Names need to correspond to the parameter names in the specified distribution (e.g. list(mean = c(1,2), sd = c(1,1)) for a normal distribution and 2 states). This argument is as flexible as the parametric distribution allows. For example you can have a matrix of parameters with one row for each observation and one column for each state.

stateprobs

matrix of local state probabilities for each observation (of dimension c(nObs, nStates)) as computed by stateprobs, stateprobs_g or stateprobs_p

mod

optional model object containing required quantities

When using automatic differentiation either with RTMB::MakeADFun or qreml and include forward, forward_g or forward_p in your likelihood function, the objects needed for state decoding are automatically reported after model fitting. Hence, you can pass the model object obtained from running report() or from qreml directly to this function and avoid calculating local state proabilities manually.
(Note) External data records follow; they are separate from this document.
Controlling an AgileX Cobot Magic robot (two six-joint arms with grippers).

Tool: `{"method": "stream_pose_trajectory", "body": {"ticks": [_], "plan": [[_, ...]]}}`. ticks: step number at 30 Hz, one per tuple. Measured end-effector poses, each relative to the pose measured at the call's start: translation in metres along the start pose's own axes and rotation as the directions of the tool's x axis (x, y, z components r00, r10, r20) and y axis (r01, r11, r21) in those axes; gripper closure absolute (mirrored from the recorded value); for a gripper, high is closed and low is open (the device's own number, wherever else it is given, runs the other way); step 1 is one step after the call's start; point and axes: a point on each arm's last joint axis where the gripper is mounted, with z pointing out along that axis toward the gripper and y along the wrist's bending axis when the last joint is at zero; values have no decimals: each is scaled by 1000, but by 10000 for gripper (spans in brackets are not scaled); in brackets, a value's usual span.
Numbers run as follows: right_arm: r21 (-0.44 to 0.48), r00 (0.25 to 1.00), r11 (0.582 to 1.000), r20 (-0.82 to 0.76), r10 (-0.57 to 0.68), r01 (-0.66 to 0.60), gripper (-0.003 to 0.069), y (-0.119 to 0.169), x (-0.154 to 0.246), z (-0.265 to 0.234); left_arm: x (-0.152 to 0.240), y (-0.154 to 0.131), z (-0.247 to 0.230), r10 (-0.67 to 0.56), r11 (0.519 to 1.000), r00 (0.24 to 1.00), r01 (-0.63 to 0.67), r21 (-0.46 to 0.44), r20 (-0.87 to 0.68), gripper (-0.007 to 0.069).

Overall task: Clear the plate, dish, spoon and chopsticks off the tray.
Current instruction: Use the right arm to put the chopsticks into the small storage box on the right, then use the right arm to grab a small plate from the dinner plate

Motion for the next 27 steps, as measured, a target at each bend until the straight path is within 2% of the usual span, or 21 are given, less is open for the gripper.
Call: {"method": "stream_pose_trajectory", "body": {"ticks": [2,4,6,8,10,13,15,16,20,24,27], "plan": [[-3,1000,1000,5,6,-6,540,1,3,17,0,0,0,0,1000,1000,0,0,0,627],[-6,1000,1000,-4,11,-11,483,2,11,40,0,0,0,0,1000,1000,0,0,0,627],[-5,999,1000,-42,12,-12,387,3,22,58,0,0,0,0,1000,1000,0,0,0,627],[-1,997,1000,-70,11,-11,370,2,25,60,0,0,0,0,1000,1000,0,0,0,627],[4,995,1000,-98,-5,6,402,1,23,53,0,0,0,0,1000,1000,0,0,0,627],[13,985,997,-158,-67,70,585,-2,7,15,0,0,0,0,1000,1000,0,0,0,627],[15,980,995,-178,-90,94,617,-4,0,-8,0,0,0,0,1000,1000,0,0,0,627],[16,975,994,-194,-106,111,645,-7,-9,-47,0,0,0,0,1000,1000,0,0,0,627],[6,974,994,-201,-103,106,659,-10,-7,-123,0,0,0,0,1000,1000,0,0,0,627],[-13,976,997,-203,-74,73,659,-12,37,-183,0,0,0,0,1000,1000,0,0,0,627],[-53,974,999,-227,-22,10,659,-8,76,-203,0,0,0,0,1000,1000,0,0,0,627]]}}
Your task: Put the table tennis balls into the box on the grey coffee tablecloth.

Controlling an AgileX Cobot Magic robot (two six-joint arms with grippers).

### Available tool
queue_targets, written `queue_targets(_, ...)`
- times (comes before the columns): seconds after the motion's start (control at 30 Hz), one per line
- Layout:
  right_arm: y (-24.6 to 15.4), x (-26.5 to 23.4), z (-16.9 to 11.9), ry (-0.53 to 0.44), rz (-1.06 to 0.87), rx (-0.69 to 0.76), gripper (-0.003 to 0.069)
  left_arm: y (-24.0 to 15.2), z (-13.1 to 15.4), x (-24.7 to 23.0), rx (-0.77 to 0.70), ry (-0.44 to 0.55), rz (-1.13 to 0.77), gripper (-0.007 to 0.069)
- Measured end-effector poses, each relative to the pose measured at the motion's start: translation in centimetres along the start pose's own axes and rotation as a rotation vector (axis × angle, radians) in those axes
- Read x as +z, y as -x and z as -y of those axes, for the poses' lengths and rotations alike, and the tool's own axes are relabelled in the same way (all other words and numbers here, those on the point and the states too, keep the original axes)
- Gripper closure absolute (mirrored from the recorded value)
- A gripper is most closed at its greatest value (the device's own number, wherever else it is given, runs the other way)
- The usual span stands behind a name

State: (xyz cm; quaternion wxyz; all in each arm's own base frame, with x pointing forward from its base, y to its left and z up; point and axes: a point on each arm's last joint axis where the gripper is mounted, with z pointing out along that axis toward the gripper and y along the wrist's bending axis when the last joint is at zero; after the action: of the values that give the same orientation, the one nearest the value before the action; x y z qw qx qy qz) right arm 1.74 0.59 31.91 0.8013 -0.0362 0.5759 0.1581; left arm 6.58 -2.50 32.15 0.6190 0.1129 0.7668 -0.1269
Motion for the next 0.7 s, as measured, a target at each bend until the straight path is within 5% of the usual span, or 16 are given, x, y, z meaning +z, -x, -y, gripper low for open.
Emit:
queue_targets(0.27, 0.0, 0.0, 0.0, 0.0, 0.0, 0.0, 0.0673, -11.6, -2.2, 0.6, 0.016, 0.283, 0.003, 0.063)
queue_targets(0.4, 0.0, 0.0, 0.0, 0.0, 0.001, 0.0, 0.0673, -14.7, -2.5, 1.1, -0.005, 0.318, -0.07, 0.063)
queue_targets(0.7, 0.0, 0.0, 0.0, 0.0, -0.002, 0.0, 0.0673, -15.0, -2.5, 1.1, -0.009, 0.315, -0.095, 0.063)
In this case, a call should look like pseudo_res(obs, "norm", par, mod = mod).

normal

logical, if TRUE, returns Gaussian pseudo residuals

These will be approximately standard normally distributed if the model is correct.

discrete

logical, if TRUE, computes discrete pseudo residuals (which slightly differ in their definition)

By default, will be determined using dist argument, but only works for standard discrete distributions. When used with a special discrete distribution, set to TRUE manually.

randomise

for discrete pseudo residuals only. Logical, if TRUE, return randomised pseudo residuals. Recommended for discrete observations.

Value

vector of pseudo residuals of class LaMaResiduals or list containing lower, upper, and mean if discrete residuals are not randomised.

Details

Pseudo-residuals are based on the probability integral transform. If the cumulative distribution function (CDF) \(F\) of a random variable \(X\) is known, then \(F(X)\) is uniformly distributed on \([0,1]\). Applying the standard normal quantile function \(\Phi^{-1}\) then gives a residual that is approximately standard normal under the model.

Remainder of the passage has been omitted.